Even by unbiased commentary, the Nationals’ acquisition of Doug Fister from Detroit worked out in favor for Washington. Either there is something we don’t know about Fister, or the Nats got a great deal in the trade. (My completely impartial and dispassionate hope is that this is another “Smoltz Moment” for the Tigers)
In 2013, the Nats acquired Dan Haren to be the fifth starter in a rotation that was already one of the best in baseball. Haren wasn’t expected to be the second coming of Nolan Ryan, but to at least give the Nats quality innings and match up well against other teams’ #5 pitcher. He ended up as a major disappointment, to say the least. Haren had his worst season ever, pitching an abysmal 4.67 ERA while allowing 28 HRs and 31 walks. The fact is, Haren was probably never a good acquisition, having been in a slide since 2009. (Of course, the optimists last year, myself included, counted him as a good candidate for improvement based on his past numbers—we were just wrong)

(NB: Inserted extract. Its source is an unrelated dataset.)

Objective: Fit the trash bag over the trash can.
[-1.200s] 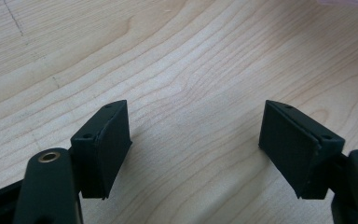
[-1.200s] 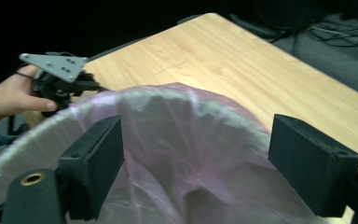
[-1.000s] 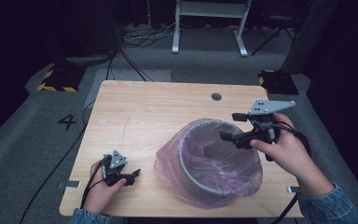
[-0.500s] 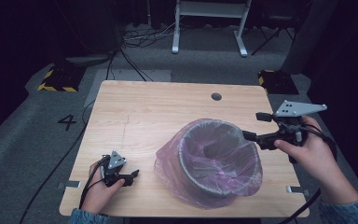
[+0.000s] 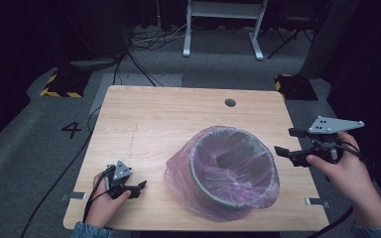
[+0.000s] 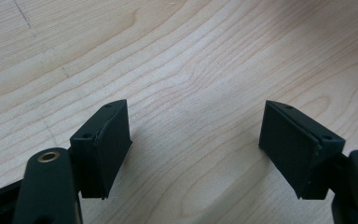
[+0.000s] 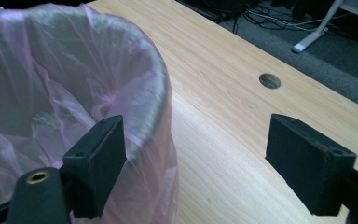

Compare that to Fister, 14-9 last year with an ERA of 3.67 and only 14 HRs, and 44 walks – walks are a constant in his career, he is a guy who rarely pitches a 1-2-3 inning. Additionally, Fister pitches more innings that Haren, giving the bullpen more staying power, this is something that can definitely help us down the stretch, when Clippard and Soriano need every inning they can to get rest for a playoff run.
In fact, if you look at the chart below, based on 2013 numbers, Fister fits right in with the Nationals rotation, and Haren looks like the odd man out. This is a quality addition—one that should equal wins in 2014.
Of course, as we all know, the Nats biggest problem is not going to be pitching this year but run support (see Stasburg’s W-L record). But putting in place a great starting four as well as leaving in place a great bullpen gives the Nationals a path to a stellar season. Can’t wait to welcome Fister to the starting line up, and can’t wait for Spring Training!